> [DATASET EXTRACT]
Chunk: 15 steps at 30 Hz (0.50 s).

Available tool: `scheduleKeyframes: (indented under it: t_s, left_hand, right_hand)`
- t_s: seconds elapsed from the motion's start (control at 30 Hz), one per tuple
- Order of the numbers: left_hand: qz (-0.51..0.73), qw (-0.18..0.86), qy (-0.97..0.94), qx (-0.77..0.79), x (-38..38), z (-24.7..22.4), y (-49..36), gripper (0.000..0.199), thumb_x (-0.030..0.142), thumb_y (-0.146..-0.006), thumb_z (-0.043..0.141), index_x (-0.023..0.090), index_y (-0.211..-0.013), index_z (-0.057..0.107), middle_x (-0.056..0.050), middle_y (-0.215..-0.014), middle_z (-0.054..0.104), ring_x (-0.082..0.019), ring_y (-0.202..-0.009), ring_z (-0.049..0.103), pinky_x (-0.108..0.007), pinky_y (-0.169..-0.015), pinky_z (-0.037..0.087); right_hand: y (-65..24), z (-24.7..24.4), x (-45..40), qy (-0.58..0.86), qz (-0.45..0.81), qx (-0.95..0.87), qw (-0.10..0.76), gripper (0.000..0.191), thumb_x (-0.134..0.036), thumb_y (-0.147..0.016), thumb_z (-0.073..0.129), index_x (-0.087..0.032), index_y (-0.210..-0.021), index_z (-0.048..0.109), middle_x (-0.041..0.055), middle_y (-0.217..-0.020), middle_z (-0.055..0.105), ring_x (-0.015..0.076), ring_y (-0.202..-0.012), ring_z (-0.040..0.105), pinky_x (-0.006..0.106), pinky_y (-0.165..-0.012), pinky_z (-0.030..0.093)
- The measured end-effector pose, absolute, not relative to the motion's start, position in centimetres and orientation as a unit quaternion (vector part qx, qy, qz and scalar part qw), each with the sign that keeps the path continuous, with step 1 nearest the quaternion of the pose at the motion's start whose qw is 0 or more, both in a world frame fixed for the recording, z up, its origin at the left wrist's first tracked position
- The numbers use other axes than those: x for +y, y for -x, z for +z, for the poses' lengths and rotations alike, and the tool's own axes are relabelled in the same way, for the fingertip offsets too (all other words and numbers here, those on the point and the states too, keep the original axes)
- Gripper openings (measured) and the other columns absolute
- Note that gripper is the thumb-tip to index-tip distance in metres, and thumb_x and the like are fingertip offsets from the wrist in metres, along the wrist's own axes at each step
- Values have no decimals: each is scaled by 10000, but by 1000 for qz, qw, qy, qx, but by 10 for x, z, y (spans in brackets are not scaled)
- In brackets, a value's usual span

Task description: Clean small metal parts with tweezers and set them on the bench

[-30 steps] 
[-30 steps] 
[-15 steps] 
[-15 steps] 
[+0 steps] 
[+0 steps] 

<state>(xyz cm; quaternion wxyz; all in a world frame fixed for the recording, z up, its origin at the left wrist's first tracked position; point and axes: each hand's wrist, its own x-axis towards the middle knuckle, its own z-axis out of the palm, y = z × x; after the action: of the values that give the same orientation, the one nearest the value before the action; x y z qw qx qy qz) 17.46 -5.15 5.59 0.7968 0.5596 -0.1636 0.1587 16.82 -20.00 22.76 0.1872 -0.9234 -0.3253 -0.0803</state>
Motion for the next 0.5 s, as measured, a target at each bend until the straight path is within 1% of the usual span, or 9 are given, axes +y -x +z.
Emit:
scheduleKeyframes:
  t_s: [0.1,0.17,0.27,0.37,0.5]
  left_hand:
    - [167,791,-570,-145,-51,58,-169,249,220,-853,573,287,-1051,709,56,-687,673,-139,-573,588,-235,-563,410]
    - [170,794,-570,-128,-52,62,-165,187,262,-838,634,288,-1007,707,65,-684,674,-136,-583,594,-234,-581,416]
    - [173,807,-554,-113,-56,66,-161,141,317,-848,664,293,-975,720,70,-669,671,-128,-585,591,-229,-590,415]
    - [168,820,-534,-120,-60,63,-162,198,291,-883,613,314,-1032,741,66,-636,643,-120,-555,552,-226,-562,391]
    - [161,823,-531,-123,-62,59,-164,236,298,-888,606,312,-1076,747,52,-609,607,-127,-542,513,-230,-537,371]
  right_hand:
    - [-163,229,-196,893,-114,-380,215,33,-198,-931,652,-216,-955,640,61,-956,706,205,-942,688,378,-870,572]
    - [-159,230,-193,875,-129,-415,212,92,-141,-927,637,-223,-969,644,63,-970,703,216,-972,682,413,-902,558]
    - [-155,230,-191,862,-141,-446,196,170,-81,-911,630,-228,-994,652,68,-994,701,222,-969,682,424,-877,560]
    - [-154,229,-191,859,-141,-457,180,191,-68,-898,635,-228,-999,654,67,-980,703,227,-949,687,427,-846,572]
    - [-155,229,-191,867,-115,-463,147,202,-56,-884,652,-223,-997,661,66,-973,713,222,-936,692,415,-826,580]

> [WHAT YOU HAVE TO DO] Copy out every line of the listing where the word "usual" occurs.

> [RESPONSE TO THIS TASK]
- In brackets, a value's usual span
Motion for the next 0.5 s, as measured, a target at each bend until the straight path is within 1% of the usual span, or 9 are given, axes +y -x +z.

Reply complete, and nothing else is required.